WORK INSTRUCTION - Given the records below, would you repeat exactly the lines that begin at the one containing "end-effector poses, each" and end at the one containing "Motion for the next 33", inclusive?

-- RECORDS follows --

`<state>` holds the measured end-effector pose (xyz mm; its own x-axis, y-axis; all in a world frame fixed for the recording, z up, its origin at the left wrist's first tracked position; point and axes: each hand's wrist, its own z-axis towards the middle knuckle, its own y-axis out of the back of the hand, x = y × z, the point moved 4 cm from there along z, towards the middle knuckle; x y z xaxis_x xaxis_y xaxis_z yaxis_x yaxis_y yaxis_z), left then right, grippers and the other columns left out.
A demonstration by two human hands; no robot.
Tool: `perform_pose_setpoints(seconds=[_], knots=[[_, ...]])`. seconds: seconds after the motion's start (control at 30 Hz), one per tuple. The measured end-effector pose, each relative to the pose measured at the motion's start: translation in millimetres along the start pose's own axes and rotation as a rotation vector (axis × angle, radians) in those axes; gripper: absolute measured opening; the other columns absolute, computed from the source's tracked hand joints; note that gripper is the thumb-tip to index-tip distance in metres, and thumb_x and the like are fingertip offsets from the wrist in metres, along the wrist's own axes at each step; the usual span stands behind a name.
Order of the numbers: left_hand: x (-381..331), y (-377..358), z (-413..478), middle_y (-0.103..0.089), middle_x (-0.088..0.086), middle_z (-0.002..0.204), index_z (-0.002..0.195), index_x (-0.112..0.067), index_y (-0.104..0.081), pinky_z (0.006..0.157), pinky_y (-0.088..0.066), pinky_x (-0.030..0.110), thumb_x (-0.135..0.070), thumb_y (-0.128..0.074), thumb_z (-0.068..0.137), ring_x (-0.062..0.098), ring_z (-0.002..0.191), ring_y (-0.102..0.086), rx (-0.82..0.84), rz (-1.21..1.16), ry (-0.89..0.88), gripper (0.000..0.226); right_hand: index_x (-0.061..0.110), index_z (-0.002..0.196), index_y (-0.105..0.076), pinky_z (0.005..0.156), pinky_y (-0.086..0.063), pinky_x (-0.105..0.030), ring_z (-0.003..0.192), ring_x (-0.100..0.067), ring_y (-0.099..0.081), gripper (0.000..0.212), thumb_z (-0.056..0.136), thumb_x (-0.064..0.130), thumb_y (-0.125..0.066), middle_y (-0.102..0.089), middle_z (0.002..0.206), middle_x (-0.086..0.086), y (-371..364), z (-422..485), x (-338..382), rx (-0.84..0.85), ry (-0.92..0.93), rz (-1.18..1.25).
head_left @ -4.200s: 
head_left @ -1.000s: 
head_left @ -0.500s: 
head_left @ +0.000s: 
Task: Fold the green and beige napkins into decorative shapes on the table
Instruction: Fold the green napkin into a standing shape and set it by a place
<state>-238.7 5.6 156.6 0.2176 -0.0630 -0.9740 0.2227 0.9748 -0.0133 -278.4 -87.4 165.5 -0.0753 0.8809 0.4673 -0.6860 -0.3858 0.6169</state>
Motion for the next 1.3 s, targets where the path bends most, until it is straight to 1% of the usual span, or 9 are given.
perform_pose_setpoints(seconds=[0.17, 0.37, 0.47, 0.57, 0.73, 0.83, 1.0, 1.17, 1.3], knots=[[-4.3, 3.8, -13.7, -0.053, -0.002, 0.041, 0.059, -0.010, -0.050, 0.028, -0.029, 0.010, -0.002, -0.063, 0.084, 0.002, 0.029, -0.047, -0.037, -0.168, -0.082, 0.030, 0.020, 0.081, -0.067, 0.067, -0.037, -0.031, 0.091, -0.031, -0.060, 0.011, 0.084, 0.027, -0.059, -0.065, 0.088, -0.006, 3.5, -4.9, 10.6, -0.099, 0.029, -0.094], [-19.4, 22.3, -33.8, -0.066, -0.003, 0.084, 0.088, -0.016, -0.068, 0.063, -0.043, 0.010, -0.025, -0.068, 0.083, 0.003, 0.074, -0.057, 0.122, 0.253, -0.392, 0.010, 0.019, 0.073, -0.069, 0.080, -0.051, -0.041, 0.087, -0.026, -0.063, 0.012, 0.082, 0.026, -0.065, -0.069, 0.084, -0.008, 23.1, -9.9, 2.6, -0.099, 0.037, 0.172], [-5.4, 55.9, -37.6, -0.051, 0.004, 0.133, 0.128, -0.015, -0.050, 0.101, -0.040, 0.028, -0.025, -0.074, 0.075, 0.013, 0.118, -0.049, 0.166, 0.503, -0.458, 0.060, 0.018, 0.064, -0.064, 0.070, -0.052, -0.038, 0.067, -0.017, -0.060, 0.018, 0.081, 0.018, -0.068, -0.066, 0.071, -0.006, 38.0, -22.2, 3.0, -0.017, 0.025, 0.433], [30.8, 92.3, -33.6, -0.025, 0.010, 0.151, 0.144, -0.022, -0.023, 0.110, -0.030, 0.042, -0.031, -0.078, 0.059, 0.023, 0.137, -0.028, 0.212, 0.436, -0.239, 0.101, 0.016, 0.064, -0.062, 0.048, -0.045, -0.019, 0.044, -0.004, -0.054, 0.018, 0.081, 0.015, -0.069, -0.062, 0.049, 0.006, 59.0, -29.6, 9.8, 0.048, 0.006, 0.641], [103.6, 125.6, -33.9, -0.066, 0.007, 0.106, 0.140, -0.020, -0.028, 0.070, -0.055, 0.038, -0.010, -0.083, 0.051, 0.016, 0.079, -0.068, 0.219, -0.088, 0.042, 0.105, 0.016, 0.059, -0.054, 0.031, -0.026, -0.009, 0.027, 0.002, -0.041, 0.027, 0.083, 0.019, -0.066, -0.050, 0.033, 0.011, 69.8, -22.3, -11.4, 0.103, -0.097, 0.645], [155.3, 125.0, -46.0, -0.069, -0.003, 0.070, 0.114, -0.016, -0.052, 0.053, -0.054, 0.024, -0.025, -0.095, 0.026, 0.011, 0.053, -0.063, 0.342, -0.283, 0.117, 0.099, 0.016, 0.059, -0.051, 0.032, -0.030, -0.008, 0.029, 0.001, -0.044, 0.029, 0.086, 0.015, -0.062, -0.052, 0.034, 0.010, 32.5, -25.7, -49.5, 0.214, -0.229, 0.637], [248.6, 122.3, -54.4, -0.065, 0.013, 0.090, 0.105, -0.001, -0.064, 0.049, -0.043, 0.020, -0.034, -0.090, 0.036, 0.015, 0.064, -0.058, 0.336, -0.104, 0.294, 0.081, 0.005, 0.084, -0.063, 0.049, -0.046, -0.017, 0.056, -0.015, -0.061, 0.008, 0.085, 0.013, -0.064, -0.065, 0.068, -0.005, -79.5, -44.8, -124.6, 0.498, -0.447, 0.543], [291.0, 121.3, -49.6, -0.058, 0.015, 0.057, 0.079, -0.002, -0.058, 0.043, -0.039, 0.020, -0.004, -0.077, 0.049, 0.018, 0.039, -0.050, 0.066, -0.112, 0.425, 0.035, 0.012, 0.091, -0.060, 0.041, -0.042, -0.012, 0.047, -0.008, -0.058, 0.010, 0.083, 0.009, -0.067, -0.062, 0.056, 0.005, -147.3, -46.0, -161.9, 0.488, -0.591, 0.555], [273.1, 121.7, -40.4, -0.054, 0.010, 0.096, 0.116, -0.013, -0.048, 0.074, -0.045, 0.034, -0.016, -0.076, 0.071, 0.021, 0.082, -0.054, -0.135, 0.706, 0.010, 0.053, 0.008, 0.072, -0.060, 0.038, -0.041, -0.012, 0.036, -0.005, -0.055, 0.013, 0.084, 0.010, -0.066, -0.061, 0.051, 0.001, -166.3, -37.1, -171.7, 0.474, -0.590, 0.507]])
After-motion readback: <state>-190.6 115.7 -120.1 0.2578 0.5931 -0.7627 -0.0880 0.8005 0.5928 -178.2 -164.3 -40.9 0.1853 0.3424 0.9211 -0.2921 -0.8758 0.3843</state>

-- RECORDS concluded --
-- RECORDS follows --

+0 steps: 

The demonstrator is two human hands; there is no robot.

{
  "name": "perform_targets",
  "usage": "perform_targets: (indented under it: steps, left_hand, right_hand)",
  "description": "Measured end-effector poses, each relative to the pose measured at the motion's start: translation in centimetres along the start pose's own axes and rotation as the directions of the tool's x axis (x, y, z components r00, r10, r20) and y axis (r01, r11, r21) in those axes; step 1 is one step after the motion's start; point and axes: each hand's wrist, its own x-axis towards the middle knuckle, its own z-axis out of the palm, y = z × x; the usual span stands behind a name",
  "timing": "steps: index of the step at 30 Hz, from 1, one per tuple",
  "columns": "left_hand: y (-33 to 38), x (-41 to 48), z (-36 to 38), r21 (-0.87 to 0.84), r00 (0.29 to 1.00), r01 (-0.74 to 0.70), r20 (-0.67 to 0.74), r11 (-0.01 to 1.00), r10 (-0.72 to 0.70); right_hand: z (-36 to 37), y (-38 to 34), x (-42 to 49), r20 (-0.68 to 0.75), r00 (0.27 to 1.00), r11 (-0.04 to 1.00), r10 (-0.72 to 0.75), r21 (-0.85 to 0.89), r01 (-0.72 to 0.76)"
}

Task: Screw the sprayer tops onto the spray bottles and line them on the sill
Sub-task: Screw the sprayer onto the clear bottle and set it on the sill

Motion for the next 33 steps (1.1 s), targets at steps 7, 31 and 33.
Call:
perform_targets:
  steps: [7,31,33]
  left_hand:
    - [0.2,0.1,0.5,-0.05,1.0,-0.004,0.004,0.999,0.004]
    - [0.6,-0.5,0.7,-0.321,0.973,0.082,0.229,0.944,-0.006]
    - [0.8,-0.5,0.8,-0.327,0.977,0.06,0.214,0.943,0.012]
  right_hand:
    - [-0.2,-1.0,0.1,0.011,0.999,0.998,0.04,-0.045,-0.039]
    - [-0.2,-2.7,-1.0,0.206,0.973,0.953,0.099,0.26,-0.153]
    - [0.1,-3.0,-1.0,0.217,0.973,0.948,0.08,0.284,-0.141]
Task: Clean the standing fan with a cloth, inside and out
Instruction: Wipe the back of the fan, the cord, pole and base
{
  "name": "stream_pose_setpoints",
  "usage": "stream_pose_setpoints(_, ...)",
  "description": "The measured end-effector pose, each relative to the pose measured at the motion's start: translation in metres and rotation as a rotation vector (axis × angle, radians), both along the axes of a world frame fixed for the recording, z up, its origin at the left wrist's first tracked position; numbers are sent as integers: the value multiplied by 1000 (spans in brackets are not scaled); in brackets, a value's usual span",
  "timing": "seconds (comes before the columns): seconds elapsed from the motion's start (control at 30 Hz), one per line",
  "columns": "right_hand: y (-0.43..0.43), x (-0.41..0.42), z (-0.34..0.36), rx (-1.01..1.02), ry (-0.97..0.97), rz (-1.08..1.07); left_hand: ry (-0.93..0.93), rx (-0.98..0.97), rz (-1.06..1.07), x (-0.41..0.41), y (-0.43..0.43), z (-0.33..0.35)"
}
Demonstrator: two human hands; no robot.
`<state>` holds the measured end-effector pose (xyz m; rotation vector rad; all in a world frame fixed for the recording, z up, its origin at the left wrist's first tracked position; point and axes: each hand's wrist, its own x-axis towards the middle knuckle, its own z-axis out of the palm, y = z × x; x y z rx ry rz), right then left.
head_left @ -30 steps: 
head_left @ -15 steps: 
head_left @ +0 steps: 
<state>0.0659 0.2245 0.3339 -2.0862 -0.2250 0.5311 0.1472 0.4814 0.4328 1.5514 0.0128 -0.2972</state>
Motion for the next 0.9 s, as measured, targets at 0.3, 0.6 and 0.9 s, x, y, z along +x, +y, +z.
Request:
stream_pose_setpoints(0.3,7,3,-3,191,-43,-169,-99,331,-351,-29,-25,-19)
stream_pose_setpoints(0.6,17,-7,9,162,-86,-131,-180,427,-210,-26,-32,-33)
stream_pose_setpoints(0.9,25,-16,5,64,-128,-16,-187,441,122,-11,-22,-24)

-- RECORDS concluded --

THE COMPLETED TASK -
  "description": "Measured end-effector poses, each relative to the pose measured at the motion's start: translation in centimetres along the start pose's own axes and rotation as the directions of the tool's x axis (x, y, z components r00, r10, r20) and y axis (r01, r11, r21) in those axes; step 1 is one step after the motion's start; point and axes: each hand's wrist, its own x-axis towards the middle knuckle, its own z-axis out of the palm, y = z × x; the usual span stands behind a name",
  "timing": "steps: index of the step at 30 Hz, from 1, one per tuple",
  "columns": "left_hand: y (-33 to 38), x (-41 to 48), z (-36 to 38), r21 (-0.87 to 0.84), r00 (0.29 to 1.00), r01 (-0.74 to 0.70), r20 (-0.67 to 0.74), r11 (-0.01 to 1.00), r10 (-0.72 to 0.70); right_hand: z (-36 to 37), y (-38 to 34), x (-42 to 49), r20 (-0.68 to 0.75), r00 (0.27 to 1.00), r11 (-0.04 to 1.00), r10 (-0.72 to 0.75), r21 (-0.85 to 0.89), r01 (-0.72 to 0.76)"
}

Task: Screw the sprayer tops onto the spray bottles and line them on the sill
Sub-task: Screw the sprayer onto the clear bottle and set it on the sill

Motion for the next 33 steps (1.1 s), targets at steps 7, 31 and 33.

The exercise calls for nothing more.